Split Bregman method based level set formulations for segmentation and correction with application to MR images and color images

At present, magnetic resonance (MR) images have gradually become a major aid for clinical medicine, which has greatly improved the doctor's diagnosis rate. Accurate and fast segmentation of MR images plays an extremely important role in medical research. However, due to the influence of external factors and the defects of imaging devices, the MR images have severe intensity inhomogeneity, which poses a great challenge to accurately segment MR images. To deal with this problem, this paper presents an improved active contour model by combining the level set evolution model (LSE) and the split Bregman method, and gives the two-phase, the multi-phase and the vector-valued formulations of our model, respectively. The use of the split Bregman method accelerates the minimization process of our model by reducing the computation time and iterative times. A slowly varying bias field is added into the energy functional, which is the key to correct inhomogeneous images. By estimating the bias fields, not only can we get accurate image segmentation results, but also a homogeneous image after correction is provided.

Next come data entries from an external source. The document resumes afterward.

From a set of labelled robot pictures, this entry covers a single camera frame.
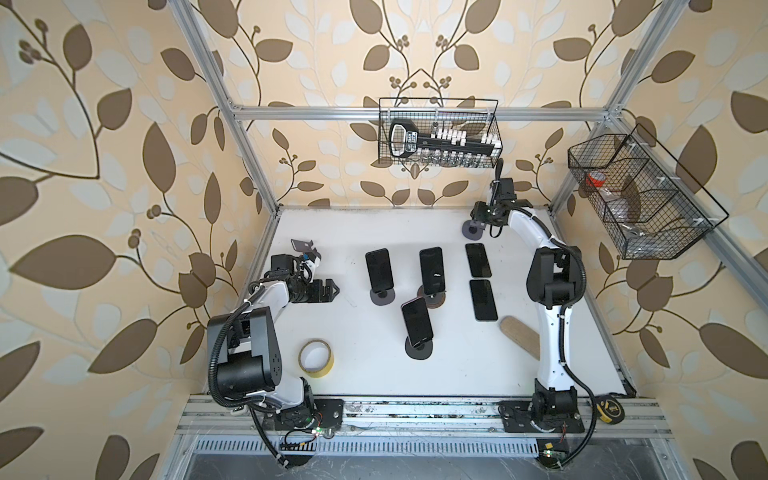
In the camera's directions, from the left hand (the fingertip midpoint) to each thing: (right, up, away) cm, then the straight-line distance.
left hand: (324, 287), depth 92 cm
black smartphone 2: (+28, -6, -15) cm, 32 cm away
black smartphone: (+18, +6, -5) cm, 20 cm away
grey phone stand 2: (+18, -4, +4) cm, 19 cm away
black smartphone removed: (+51, -5, +5) cm, 52 cm away
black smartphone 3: (+52, +7, +15) cm, 55 cm away
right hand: (+53, +24, +14) cm, 60 cm away
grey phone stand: (-9, +13, +9) cm, 18 cm away
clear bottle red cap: (+83, +33, -3) cm, 89 cm away
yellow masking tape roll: (+2, -22, -11) cm, 24 cm away
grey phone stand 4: (+52, +19, +19) cm, 58 cm away
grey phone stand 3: (+29, -17, -8) cm, 35 cm away
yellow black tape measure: (+76, -27, -19) cm, 83 cm away
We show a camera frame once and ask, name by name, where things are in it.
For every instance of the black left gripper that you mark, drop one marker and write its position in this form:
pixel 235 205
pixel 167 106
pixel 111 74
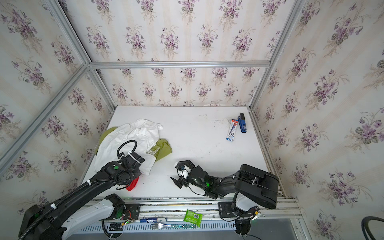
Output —
pixel 135 173

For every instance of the red cloth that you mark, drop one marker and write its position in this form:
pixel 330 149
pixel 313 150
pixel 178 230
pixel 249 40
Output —
pixel 132 185

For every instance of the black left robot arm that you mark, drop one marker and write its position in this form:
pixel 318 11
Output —
pixel 65 216

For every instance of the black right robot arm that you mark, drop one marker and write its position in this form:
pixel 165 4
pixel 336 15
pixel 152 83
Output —
pixel 252 189

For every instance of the white cloth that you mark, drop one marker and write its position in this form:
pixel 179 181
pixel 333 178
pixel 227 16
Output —
pixel 138 137

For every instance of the green cloth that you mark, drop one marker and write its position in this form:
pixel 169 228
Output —
pixel 160 150

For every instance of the green wipes packet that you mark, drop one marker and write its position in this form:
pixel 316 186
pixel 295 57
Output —
pixel 193 218

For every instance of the white red pen package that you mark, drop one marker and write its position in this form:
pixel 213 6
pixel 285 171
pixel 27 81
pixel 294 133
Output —
pixel 232 130

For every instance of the blue black stapler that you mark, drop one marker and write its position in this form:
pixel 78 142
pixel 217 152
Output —
pixel 242 123

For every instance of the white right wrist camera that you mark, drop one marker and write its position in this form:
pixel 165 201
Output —
pixel 184 172

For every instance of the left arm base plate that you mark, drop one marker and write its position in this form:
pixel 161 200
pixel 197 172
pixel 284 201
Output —
pixel 128 212

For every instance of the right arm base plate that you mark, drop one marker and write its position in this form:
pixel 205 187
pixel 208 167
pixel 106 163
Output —
pixel 228 210

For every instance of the white slotted cable duct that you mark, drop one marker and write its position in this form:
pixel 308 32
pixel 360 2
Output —
pixel 147 227

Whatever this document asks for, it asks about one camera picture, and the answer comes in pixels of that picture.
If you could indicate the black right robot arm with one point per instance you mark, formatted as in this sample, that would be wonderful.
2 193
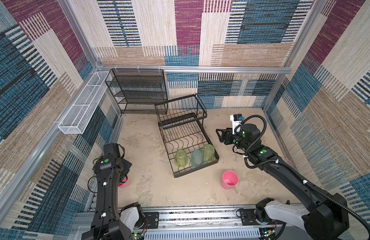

Then we apply our model to segment a large amount of synthetic and real MR images, including gray and color images. Experimental results show that our model can provide satisfactory segmentation and correction results for both gray and color images. Besides, compared with the LSE model, our model has higher accuracy and is superior to the LSE model. In addition, experimental results also demonstrate that our model has the advantages of being insensitive to initial contours and robust to noises.